Tuesday 22 December 2009
UN LUNGO CAMMINO PER RAGGIUNGERE IL CAMPO PROFUGHI TIBETANO
Un lungo cammino mi aspetta oggi per raggiungere il campo profughi tibetano. C’è ancora lo sciopero nazionale e non ho altra scelta che affidarmi alle mie gambe.
Di primo mattino, appena lasciato l’albergo, incontro il mio primo funerale nepalese. Un corteo accompagna il corpo avvolto da un vestito colorato e trasportato su una specie di barella sulle spalle di alcuni familiari che ha turno si scambiano il posto, visto che dovranno camminare 4 km prima di raggiungere le rive del fiume dove il corpo verrà cremato. Molti ragazzi giocano per strada a cricket sulla strada enorme che porta verso il centro della città. Raggiungo la parte più antica della città. Sembra una domenica europea. Gli anziani sono seduti e chiacchierano, altri leggono il giornale, poche bancarelle ambulanti vendono la frutta o le noccioline americane. Noto molti bambini poveri. I loro vestiti sono strappati e sporchi, ma loro non si preoccupano di quello che hanno o indossano. Pensano solo a divertirsi per strada. Un bambino piange a squarciagola seduto sul marciapiede tra le gambe della mamma. Cerco di fargli una foto per farlo distrarre e divertire, non sembra funzionare, ma dopo un po’ con l’aiuto della mamma riusciamo a sollevargli la testa rannicchiata tra le sue gambe e noto un suo leggero sorriso appena mi vede.
Sto per uscire dalla città e il panorama cambia. La strada corre lungo un fiume e in lontananza si nota la magnifica catena dell’Annapurna che, con i suoi oltre 8 mila metri di altezza, domina su tutto. Un signore seduto su uno scalino è impegnato a scrivere su un quaderno e mi dice che non ha soldi e me lo ripete ancora e ancora.

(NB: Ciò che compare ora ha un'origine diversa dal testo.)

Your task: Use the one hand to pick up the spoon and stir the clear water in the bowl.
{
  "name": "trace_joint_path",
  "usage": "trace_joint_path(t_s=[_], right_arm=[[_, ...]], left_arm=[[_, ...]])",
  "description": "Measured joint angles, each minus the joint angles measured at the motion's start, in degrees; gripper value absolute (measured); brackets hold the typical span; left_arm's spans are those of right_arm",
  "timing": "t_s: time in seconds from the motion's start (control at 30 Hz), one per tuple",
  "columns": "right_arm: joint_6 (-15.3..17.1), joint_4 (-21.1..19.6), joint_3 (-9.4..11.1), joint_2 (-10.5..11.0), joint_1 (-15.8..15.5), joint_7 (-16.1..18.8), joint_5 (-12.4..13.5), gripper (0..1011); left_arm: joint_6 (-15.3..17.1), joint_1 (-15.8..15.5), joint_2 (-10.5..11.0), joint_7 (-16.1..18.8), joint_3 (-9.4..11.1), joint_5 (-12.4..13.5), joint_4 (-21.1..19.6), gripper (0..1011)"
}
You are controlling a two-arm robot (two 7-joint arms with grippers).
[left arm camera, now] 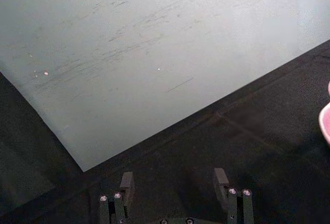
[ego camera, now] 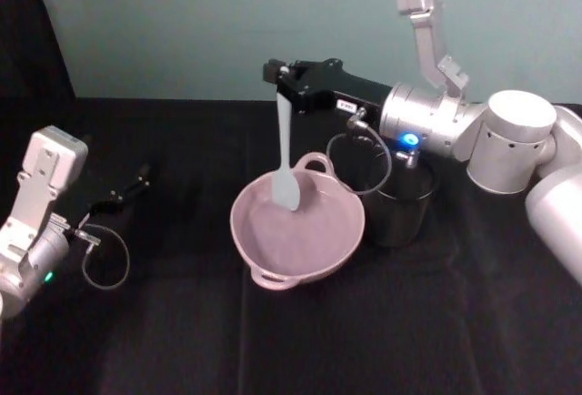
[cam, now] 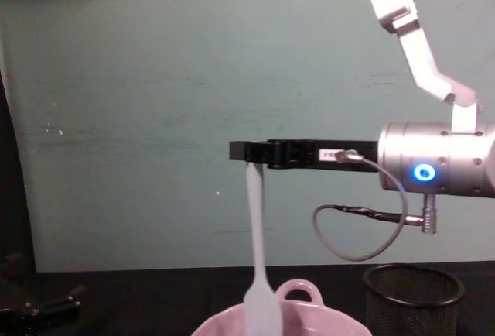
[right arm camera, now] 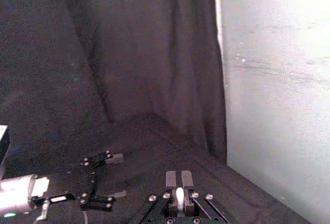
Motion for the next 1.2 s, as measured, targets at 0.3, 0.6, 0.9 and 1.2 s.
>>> trace_joint_path(t_s=[0.3, 0.6, 0.9, 1.2], right_arm=[[1.1, -4.06, 2.11, 3.14, -2.73, -1.91, 0.43, 64], [2.57, -10.06, 3.0, 5.89, -6.49, -3.71, 1.01, 64], [2.92, -13.17, 2.23, 6.35, -8.65, -4.16, 1.47, 64], [2.41, -11.24, -0.19, 3.98, -6.99, -2.6, 1.05, 64]], left_arm=[[0.0, 0.0, 0.0, 0.0, 0.0, 0.0, 0.0, 1011], [0.0, 0.0, 0.0, 0.0, 0.0, 0.0, 0.0, 1011], [0.0, 0.0, 0.0, 0.0, 0.0, 0.0, 0.0, 1011], [0.0, 0.0, 0.0, 0.0, 0.0, 0.0, 0.0, 1011]])
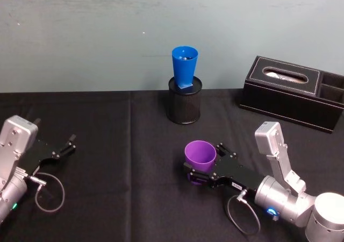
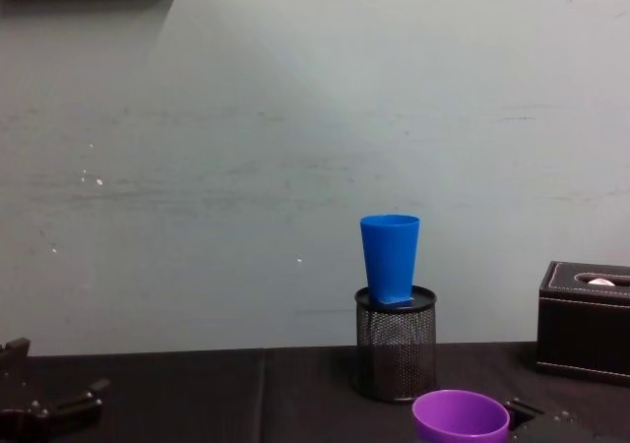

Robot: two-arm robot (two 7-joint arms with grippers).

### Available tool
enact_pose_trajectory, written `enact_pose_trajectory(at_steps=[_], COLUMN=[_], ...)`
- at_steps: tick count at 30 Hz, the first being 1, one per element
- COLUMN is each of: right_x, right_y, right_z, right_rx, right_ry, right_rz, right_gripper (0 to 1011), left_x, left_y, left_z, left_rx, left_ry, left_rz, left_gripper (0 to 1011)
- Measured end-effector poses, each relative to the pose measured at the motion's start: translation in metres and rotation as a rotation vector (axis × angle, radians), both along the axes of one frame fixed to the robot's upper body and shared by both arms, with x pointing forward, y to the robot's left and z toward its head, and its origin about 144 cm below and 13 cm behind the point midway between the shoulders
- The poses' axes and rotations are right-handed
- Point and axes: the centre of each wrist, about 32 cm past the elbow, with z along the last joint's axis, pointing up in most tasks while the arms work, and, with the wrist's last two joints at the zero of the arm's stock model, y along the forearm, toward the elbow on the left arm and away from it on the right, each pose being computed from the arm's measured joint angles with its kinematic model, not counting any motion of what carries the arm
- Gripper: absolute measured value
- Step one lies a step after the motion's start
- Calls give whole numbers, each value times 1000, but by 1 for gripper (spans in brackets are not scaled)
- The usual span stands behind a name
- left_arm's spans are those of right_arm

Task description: Pick up one cup with a gripper and tap it against the other cup.

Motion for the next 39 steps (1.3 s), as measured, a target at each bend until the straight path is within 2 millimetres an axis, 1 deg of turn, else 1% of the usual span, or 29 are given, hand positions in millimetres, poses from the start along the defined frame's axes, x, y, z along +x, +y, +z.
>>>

Mentra camminavo vicino la riva del fiume in posizione più bassa rispetto alla strada, da lontano, sento delle voci di bambini: hello, hello. Si rivolgono a me. Dalla strada mi vedono e mi raggiungono. Vogliono della cioccolata ma io purtroppo non ho niente. Mi chiedono di fargli una foto e si posizionano accanto ad un palo con un segnale stradale, mentre io sono più in basso. Molti bambini lungo la strada fanno lo stesso. Sono bambini che purtroppo non hanno tanto e cercano di prendere qualcosa dai pochi turisti che vedono sulla strada. E mi meraviglia come parlino inglese.
Arrivo finalmente al campo tibetano. Camminando vedo un signore nel cortile della sua casa e un ragazzo seduto di fronte alla porta d’ingresso. Mi invita a prendere un the a casa sua. E’ arrivato in Nepal nel 1959 e quel ragazzo è suo figlio. Ha dei problemi mentali e sua moglie è morta venti anni fa. Una situazione triste, ma lui è così sorridente e il suo animo sprizza di gioia. Vende oggetti di artigianato tibetano e talvolta il pane fatto da lui. Me lo fa assaggiare servendomelo insieme al the. E’ così gustoso e gli faccio i complimenti. Mi spiega che il Nepal e i nepalesi sono sempre stati gentili con i tibetani, ma negli ultimi anni le cose sono cambiate e peggiorate, per colpa delle pressioni del governo cinese. E’ difficile lavorare.
Una signora che è affacciata dalla sua porta si lamenta di come i turisti siano pochi e non riesce vendere i suoi prodotti di artigianato. Si spendono soldi per andare a Pokhara, tanto tempo, e spesso non si vende niente. E’ una cruda realtà, ma tante persone vivono con poco e la loro sopravvivenza è legata alla vendita di questi prodotti.
Molti giovani hanno lasciato il campo per andare in altri Paesi e ormai le nuove coppie non fanno più tanti figli come prima. La popolazione del campo rispetto ai primi anni si è quasi dimezzata, mi spiega una signora seduta davanti al suo negozio di souvenir.